Cristina se asomó a la ventana de la oficina y la vio. Era la Luna más grande que jamás había visto. Emocionada, cogió su teléfono móvil y escribió: “¡qué grande está la Luna, que bonita!” y lo mandó como un mensaje de wasap al hombre que unas semanas antes, conoció en un garito.
Ella, que siempre presumía de ser fría y contener los sentimientos, comenzaba a estar perdida en un maremágnum de dudas. Aquel hombre era extraño, mayor que ella, y denotaba por su aspecto que su vida no había sido fácil. Era de ese tipo de hombres que nunca se conoce a fondo, porque siempre esconde algo. Un misterioso fondo de armario que solo poseen las personas que han recorrido medio mundo, en busca de aventuras extrañas.
Ella era una chica de provincias, inteligente, estudiosa y trabajadora a no poder. Claro que había tenido experiencias con los hombres, pero con ninguno llegó a nada. Y no por su culpa. O sí. El caso es que ahora vivía sola, en la plenitud de la mujer que sabe lo que quiere, aunque de vez en cuando echase en falta las manos poderosas de varón, estrechando las suyas en el éxtasis del amor.
“Tan solo un rollo” dijo al hombre. “Contigo, jamás tendría una relación”. “Estoy de acuerdo”, respondió el sin pestañear. Sin embargo, los días pasaron y se sorprendió así misma con ganas de escribirle cada día, de saber de él, aunque la razón le decía que no lo hiciera.
Por eso, aquella noche, cuando la Luna sobresalía por el horizonte bañada en un tono rojizo y el respondió al mensaje con un “me gustaría verla contigo”, sintió que su corazón se arrugaba y el alma se le acongojaba. Recordó la primera vez que le vio desnudo, con sus poderosas espaldas al descubierto, la madrugada que se acostaron juntos, en una extraña urgencia de desvelo.

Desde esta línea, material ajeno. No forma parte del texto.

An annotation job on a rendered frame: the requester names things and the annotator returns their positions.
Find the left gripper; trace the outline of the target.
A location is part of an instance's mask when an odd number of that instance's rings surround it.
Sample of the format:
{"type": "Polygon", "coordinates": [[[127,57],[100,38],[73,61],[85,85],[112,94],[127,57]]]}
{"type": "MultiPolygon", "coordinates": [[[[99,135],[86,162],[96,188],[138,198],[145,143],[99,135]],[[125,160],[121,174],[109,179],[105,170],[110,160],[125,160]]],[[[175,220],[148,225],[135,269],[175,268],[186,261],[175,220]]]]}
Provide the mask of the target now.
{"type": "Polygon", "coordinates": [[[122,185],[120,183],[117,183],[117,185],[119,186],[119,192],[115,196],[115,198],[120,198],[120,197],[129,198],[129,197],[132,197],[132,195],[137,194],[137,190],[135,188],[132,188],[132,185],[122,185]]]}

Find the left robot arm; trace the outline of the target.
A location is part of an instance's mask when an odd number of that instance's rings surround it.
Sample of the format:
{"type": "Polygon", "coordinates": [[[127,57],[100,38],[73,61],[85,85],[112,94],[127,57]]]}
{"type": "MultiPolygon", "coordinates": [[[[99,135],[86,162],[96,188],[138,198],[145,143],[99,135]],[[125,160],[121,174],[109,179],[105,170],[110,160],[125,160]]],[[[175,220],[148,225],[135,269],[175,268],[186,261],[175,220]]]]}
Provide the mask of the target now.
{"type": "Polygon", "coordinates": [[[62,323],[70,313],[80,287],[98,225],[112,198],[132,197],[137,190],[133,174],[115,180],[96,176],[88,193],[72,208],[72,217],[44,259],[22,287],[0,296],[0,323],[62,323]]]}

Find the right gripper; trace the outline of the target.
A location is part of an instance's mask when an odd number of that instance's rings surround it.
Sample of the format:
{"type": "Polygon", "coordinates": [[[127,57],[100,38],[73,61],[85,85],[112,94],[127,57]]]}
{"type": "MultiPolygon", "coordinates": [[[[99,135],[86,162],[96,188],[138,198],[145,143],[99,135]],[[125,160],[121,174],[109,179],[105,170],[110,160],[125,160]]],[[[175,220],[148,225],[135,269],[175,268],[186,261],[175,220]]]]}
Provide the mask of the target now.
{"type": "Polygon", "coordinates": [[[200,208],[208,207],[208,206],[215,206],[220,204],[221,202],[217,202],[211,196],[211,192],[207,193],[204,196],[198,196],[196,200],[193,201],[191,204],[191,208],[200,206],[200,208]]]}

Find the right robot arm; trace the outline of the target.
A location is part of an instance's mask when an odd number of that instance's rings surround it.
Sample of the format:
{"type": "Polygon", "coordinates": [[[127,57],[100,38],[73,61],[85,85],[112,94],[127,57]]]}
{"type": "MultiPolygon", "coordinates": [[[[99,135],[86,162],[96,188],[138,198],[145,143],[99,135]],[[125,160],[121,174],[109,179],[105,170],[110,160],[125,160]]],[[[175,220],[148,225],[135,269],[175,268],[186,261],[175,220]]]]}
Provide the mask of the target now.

Y se dio cuenta de que quería verle, hablarle, besarle y sobre todo escucharle. Y aunque pensaba que jamás le tendría, pensó que ver la Luna de Sangre junto a él, hubiera sido maravilloso.
Porque cuando en la vida de las personas aparece la Luna grande y roja, es que acaban de llegar a un momento en que la marea de su existencia, no se sabe si sube o baja. Si se ahogaran en el tsunami de la soledad, o tan solo sentirán el frescor del agua mojando sus cuerpos bajo el sol.
Siempre, en el camino vital de una mujer, hay hombres que van y otros que vienen. Lo importante, son las huellas que dejan en el camino.